### Problem details
Each entry is to be repeated word for word, and the images are to be dropped.

(Provided records)

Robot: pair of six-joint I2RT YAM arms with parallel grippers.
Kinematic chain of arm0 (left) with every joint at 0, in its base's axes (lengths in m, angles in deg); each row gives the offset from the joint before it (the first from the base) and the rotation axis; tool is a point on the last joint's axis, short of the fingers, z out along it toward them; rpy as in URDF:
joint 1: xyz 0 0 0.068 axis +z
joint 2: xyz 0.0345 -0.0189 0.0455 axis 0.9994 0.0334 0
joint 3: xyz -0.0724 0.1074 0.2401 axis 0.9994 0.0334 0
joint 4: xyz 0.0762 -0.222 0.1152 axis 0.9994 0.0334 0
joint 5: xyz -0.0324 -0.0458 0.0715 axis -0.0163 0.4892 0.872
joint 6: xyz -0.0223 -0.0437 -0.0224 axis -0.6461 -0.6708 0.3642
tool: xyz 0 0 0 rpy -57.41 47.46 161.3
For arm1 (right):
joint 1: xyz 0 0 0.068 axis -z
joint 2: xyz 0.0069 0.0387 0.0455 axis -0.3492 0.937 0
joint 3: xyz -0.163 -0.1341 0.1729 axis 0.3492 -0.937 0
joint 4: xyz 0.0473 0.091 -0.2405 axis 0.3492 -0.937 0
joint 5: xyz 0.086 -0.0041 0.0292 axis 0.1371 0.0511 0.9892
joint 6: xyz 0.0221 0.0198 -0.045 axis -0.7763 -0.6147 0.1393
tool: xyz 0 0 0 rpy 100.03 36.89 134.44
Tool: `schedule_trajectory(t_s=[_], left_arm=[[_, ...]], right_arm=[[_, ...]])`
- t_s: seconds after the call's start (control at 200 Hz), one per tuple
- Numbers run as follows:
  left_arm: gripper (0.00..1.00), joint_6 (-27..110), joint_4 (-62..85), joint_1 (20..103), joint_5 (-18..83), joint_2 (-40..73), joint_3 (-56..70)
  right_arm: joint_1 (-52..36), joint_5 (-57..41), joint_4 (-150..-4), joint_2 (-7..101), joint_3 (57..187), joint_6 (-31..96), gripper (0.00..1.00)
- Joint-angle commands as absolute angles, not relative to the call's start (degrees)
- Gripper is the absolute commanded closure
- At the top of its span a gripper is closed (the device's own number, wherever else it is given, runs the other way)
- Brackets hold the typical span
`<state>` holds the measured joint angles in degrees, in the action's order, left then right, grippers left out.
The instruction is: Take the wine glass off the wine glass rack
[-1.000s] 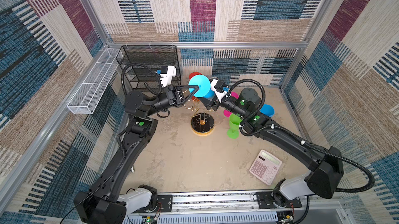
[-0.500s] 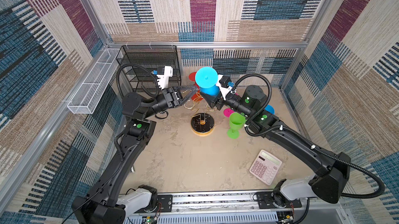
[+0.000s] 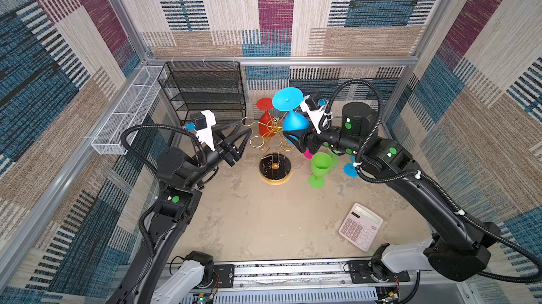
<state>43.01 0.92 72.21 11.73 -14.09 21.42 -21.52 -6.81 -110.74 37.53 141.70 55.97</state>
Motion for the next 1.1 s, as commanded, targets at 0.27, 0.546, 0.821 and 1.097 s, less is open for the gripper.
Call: schedule_trajectory(t_s=[0.27,0.546,0.821,1.097], left_arm=[[0.46,78.86,-10.13,72.0,5.16,-13.98,26.83],[0.46,83.36,-12.9,71.83,5.33,-12.72,27.79],[0.51,87.49,-12.74,71.22,1.52,-12.99,28.97],[0.56,90.28,-10.31,70.6,-0.18,-12.53,28.42]], right_arm=[[-24.81,-5.52,-120.24,40.88,141.87,52.49,0.5],[-26.29,-3.79,-120.92,43.5,141.88,51.87,0.52],[-27.19,-2.47,-121.23,44.95,141.47,50.76,0.53],[-28.32,-1.88,-121.9,46.02,141.79,50.81,0.54]])
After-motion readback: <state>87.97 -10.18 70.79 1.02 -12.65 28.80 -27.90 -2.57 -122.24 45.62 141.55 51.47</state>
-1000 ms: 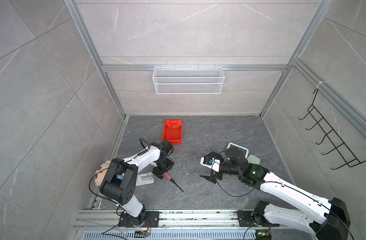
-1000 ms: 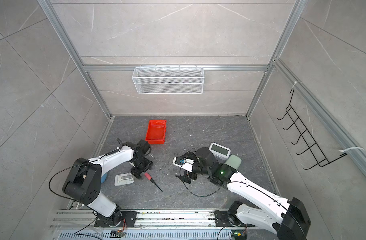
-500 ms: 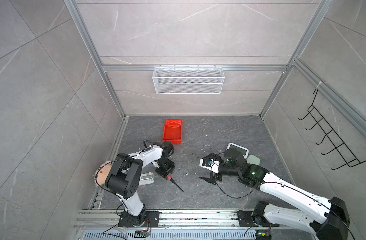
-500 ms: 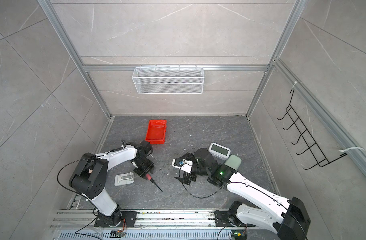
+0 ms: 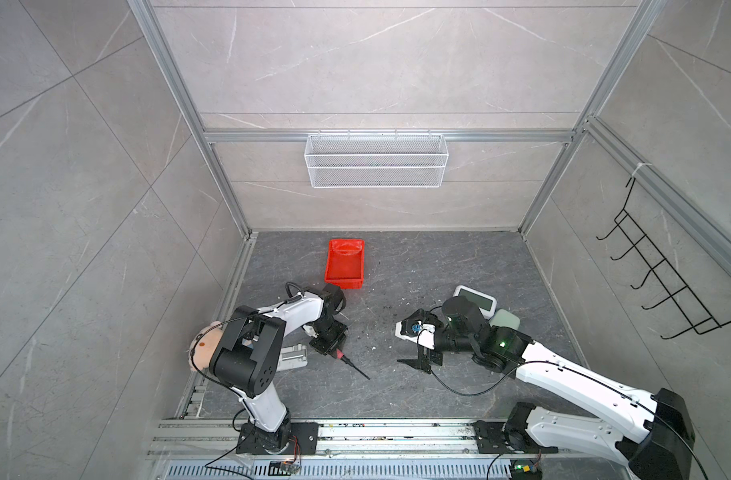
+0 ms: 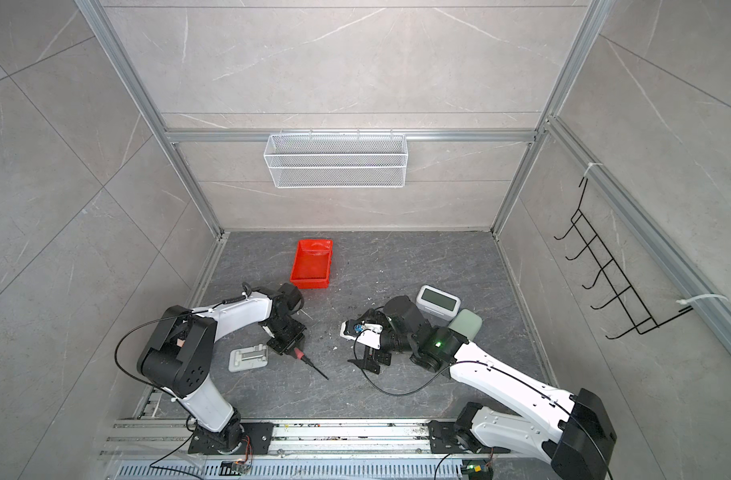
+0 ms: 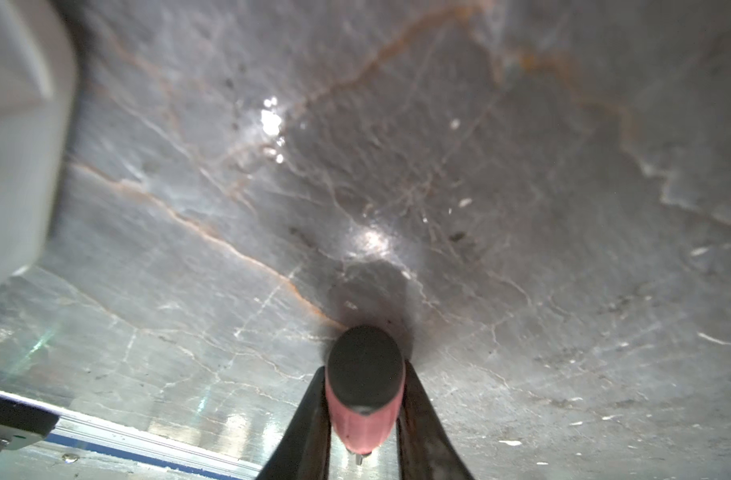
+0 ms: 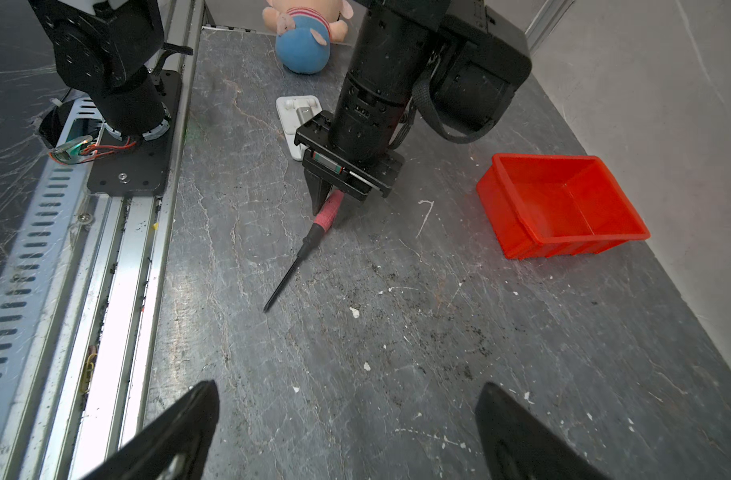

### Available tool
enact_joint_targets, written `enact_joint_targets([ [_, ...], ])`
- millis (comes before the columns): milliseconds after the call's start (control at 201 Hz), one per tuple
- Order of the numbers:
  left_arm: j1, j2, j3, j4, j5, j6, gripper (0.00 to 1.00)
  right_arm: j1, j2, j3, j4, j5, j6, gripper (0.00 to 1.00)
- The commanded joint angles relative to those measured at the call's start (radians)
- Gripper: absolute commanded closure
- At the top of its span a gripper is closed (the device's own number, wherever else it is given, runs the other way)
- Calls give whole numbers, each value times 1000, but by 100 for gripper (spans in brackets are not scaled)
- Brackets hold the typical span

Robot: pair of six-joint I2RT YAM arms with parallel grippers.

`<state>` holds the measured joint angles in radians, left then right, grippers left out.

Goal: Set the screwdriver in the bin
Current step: 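Lower the left gripper and close it on the screwdriver's red handle, then lift the screwdriver with the left gripper and carry it over the red bin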

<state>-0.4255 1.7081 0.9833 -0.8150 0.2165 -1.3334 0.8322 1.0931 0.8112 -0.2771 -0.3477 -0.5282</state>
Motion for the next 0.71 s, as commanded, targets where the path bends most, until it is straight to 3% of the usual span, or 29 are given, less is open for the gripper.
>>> enact_joint_targets([
  [0,5,3,-10,-6,-11,-12,86,8,2,31,-17,-1,-1,1],
  [139,5,-33,-2,-16,-54,-9,100,10,-1,32,-7,3,7,1],
  [702,4,-184,105,-98,-209,54,100,10,34,77,22,-2,32,1],
])
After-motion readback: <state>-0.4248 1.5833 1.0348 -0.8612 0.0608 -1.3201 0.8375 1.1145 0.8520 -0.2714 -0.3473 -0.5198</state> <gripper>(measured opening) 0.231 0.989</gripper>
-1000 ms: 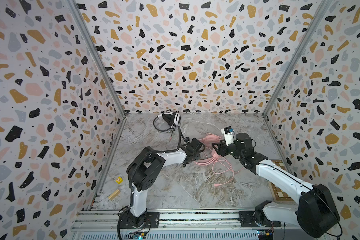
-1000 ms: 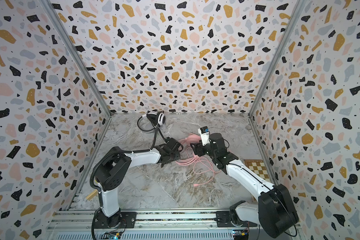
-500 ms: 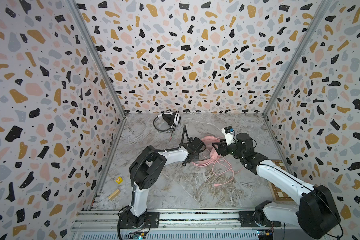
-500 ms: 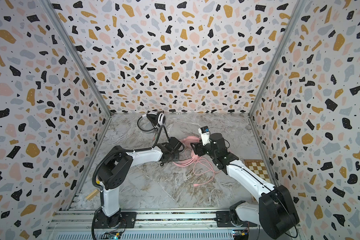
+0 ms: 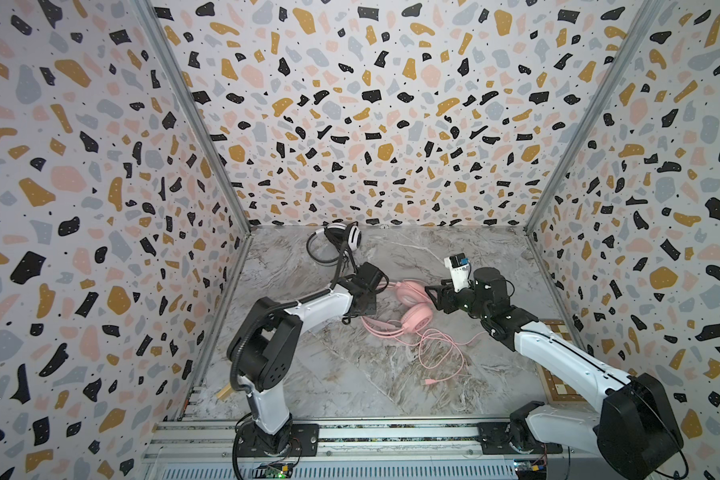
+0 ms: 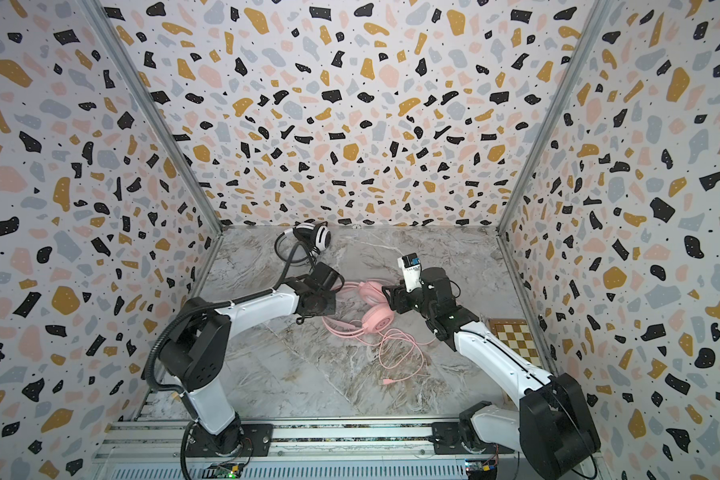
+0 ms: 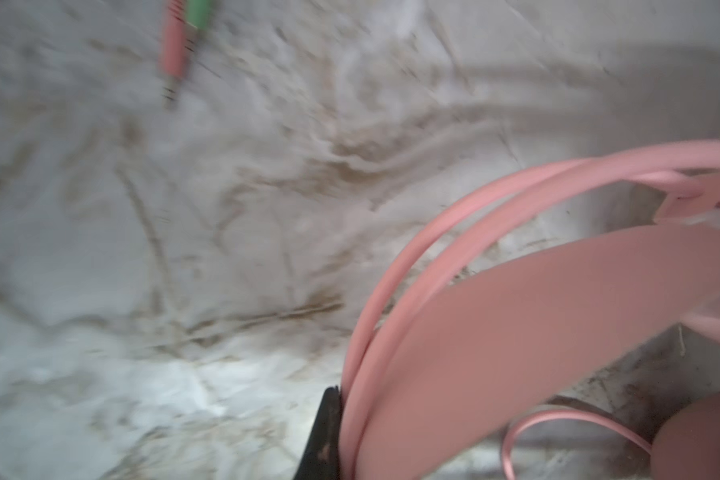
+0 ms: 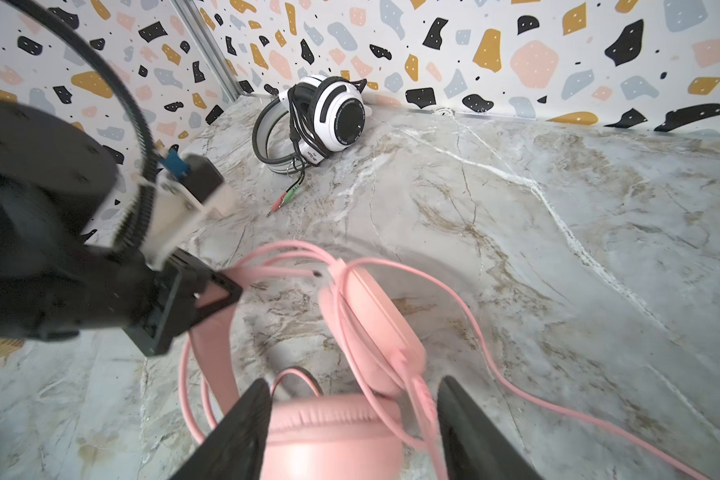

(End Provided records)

### Written solution
Robot: pair of six-joint I2RT YAM arms with parallel grippers.
Kinematic chain of arm0 (left) with every joint at 0, in its base's axes (lengths in m, angles in deg); each row gives the offset from the joint before it (the first from the base) and the rotation axis; tool is a point on the last joint's axis, short of the fingers, z out along it toward them; rpy as in URDF:
joint 1: xyz 0 0 0.068 axis +z
joint 2: xyz 0.0345 -0.0189 0.0455 axis 0.9994 0.0334 0
joint 3: xyz -0.0724 0.1074 0.2401 axis 0.9994 0.0334 0
joint 4: xyz 0.0762 -0.222 0.1152 axis 0.9994 0.0334 0
joint 5: xyz -0.0324 -0.0458 0.0715 axis -0.0163 0.4892 0.872
joint 6: xyz -0.0223 -0.0437 -0.0224 axis -0.6461 -0.6708 0.3642
tool: xyz 0 0 0 rpy -57.41 47.46 161.3
For arm1 (right):
joint 1: xyz 0 0 0.068 axis -z
joint 2: xyz 0.0069 0.0387 0.0455 axis -0.3492 0.937 0
joint 3: xyz -0.163 -0.1341 0.1729 axis 0.3492 -0.937 0
joint 4: xyz 0.0473 0.091 -0.2405 axis 0.3492 -0.937 0
joint 5: xyz 0.086 -0.0041 0.0292 axis 0.1371 0.0511 0.9892
joint 6: xyz 0.0221 0.0198 -0.045 axis -0.7763 -0.6147 0.1393
tool: xyz 0 0 0 rpy 100.03 36.89 134.44
Tool: `schedule_trajectory(t_s=[_], left_arm=[[_, ...]], right_arm=[[_, ...]])`
- t_s: seconds after the call's start (control at 200 Hz), one per tuple
- Numbers run as follows:
  left_arm: gripper (0.00..1.00), joint_6 (-27..110), joint_4 (-62..85), joint_1 (20..103), joint_5 (-18..83), joint_2 (-40..73), joint_3 (-56..70)
  right_arm: joint_1 (-52..36), joint_5 (-57..41), joint_4 (-150..-4), joint_2 (-7..101), joint_3 (57..187), joint_6 (-31..96), gripper (0.00..1.00)
- Joint-angle commands as absolute angles, not relative to the call's start (degrees)
- Gripper is the absolute commanded closure
- At the top of its span a gripper is closed (the device's own number, wherever else it is given, runs the other way)
- Brackets hold the typical span
`<state>` holds the measured joint angles in degrees, in the action's order, left then right, grippers left out.
The instruction is: Take the wine glass off the wine glass rack
[-1.000s] 
[-0.500s] 
[+0.000s] 
<state>43.01 0.92 72.21 11.73 -14.09 21.42 -21.52 -6.81 -110.74 37.53 141.70 55.97</state>
Motion for the next 1.1 s, as commanded, targets at 0.27, 0.546, 0.821 and 1.097 s, less is open for the gripper.
Call: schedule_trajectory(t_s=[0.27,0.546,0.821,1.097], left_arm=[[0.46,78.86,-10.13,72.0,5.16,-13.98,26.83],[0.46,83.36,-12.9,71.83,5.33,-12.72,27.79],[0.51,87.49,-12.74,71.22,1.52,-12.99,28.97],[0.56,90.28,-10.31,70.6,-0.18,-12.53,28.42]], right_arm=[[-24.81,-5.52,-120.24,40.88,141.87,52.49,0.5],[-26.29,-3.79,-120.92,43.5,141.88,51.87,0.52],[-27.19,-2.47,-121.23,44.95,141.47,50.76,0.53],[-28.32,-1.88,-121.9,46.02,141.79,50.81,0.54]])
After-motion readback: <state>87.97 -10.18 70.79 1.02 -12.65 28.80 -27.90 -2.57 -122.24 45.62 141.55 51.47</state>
-1000 ms: 
-1000 ms: 
-500 ms: 
-500 ms: 
+0 ms: 
+0 ms: 
+0 ms: 
+0 ms: 

### Available tool
enact_joint_targets, written `enact_joint_targets([ [_, ...], ])`
- millis (comes before the columns): milliseconds after the call's start (control at 201 Hz), one per tuple
- Order of the numbers:
  left_arm: j1, j2, j3, j4, j5, j6, gripper (0.00 to 1.00)
  right_arm: j1, j2, j3, j4, j5, j6, gripper (0.00 to 1.00)
- The commanded joint angles relative to those measured at the call's start (radians)
- Gripper: absolute commanded closure
- At the top of its span a gripper is closed (the device's own number, wherever else it is given, runs the other way)
- Calls give whole numbers, each value times 1000, but by 100 for gripper (spans in brackets are not scaled)
- Brackets hold the typical span

Robot: pair of six-joint I2RT YAM arms with parallel grippers.

`<state>` holds the measured joint angles in radians, left then right, grippers left out.

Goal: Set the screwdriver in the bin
Current step: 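Lower the left gripper and close it on the screwdriver's red handle, then lift the screwdriver with the left gripper and carry it over the red bin
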
<state>-0.4255 1.7081 0.9833 -0.8150 0.2165 -1.3334 0.8322 1.0931 0.8112 -0.2771 -0.3477 -0.5282</state>
Motion for the next 0.71 s, as commanded, targets where the path bends most, until it is straight to 3% of the usual span, or 29 are given, less is open for the gripper.
>>> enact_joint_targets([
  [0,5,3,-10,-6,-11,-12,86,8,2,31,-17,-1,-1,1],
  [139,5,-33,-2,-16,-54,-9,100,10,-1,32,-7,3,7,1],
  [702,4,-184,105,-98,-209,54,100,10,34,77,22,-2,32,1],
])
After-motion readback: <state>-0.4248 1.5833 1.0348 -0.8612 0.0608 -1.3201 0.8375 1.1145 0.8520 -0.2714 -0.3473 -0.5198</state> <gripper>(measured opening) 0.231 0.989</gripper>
-1000 ms: 
-1000 ms: 
-500 ms: 
-500 ms: 
+0 ms: 
+0 ms: 
+0 ms: 
+0 ms: 

No more output will be given for this exercise.